Deploying Only the Right Features: A/B Testing Service

Published in

STARTteam

5 min readNov 29, 2022

In 2021, we at START felt the need for an own separate A/B testing service with a user-friendly interface that would allow us to set parameters, create groups, and launch or finish the tests at specific times. It is important that the service receives a request with a user ID, distributes them to one of the currently running experiments, and sends the details back.

Spoiler alert: Evrone company helped us develop this service. Learn how we did it below.

Just a Little Bit of Theory

A/B testing (aka split-run) testing helps you see how, if at all, changes in service functionality or design affect the users. For example, if you want to figure out what button color is better, you should show some users, say, a red button instead of the usual green one during the test.

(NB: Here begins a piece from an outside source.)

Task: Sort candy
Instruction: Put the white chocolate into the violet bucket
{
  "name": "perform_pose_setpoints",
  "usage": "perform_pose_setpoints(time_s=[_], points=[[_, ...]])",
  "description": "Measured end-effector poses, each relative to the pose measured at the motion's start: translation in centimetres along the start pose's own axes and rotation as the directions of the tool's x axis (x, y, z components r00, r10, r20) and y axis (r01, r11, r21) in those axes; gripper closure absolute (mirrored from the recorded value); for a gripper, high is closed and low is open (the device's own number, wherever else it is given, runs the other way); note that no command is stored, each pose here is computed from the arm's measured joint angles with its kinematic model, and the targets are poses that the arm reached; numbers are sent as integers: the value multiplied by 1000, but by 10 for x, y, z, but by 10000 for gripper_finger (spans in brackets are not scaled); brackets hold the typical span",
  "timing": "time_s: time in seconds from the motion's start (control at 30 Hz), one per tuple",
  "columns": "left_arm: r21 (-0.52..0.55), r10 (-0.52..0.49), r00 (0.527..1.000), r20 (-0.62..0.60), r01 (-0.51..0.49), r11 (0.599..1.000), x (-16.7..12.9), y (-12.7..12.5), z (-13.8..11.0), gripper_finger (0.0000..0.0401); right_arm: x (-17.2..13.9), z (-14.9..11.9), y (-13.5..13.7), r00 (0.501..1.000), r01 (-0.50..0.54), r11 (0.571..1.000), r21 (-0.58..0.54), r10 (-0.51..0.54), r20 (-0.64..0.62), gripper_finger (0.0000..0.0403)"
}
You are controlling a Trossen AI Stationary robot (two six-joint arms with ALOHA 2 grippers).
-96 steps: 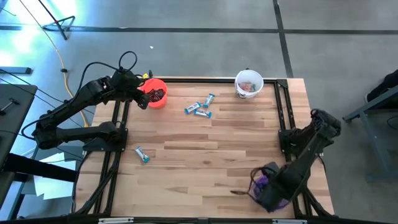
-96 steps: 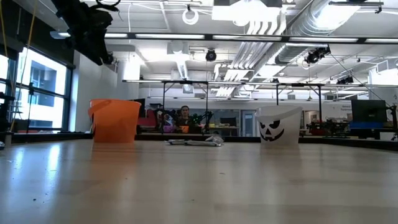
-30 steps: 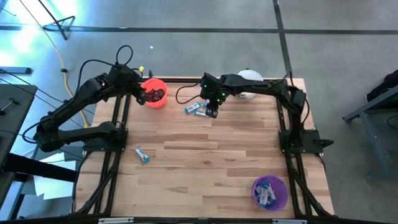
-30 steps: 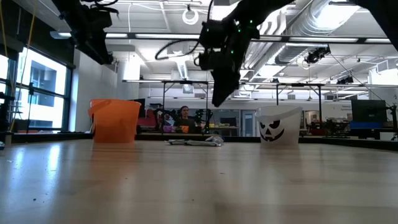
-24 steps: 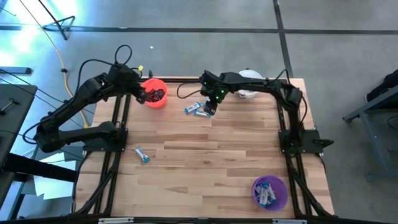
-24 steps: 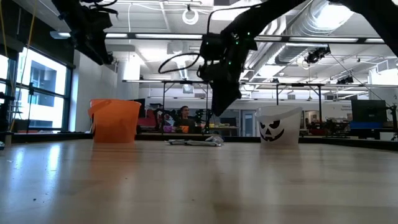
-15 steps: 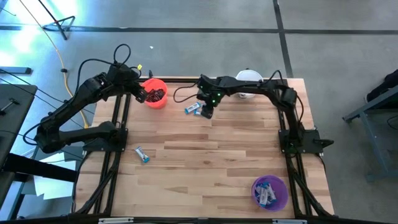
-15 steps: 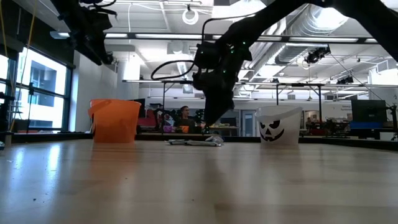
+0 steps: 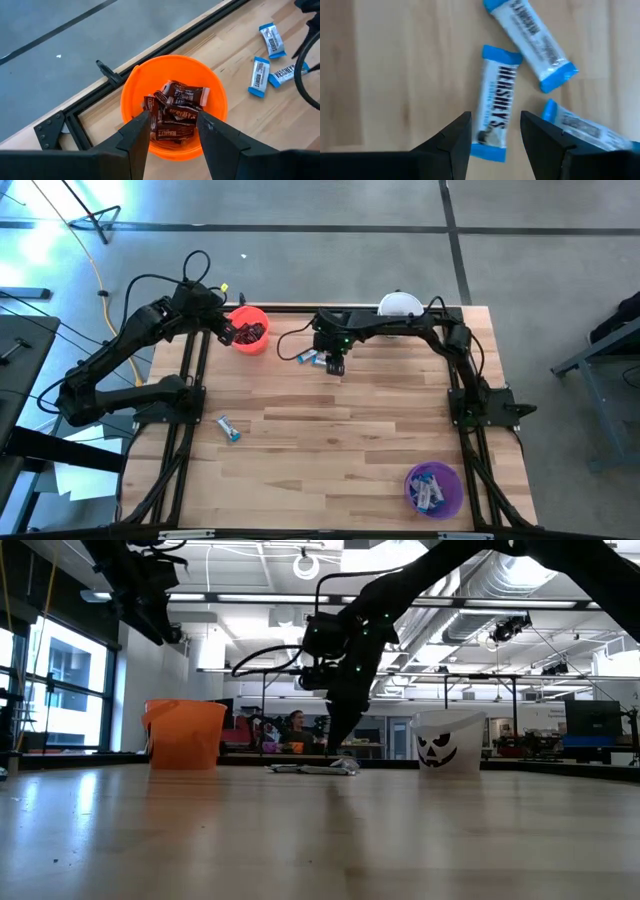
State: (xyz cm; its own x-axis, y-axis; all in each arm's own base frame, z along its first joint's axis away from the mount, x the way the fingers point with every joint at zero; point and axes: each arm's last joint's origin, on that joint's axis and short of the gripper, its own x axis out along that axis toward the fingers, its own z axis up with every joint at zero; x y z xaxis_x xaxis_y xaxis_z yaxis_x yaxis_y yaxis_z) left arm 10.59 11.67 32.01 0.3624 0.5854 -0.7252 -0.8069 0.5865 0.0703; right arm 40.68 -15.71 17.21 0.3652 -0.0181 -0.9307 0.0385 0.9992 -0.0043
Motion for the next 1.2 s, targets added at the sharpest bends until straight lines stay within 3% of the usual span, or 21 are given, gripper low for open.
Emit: perform_pose_setpoints(time_s=[0.17,0.5,0.83,1.0,1.2], points=[[0,-1,1000,0,1,1000,0,0,0,249,-1,-2,-6,999,39,996,85,-38,-12,240],[1,-3,1000,-6,3,1000,0,0,-1,249,27,-8,-3,997,-16,975,221,31,-64,240],[0,-3,1000,-5,3,1000,0,0,-1,249,33,-8,-2,997,5,976,216,12,-78,245],[-1,-3,1000,-5,3,1000,0,0,-1,249,34,-9,-2,996,7,967,255,16,-88,290],[-1,-3,1000,-6,3,1000,0,0,-1,249,34,-11,-3,995,1,934,357,36,-98,389]])
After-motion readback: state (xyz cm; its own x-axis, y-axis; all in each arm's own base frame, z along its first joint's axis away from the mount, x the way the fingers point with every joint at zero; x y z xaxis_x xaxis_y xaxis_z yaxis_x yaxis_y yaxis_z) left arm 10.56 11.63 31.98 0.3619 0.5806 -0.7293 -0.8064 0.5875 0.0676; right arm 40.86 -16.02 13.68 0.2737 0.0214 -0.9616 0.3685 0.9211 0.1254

The tests involve a small group of users with defined characteristics. This helps you calculate whether the changes will catch on with the audience. A/B tests are rarely run shortly after the launch of a new feature as the services then would lack control group data. You should, however, be cautious when introducing new features to an older and more complex product so that you don’t lose the audience and money as a result.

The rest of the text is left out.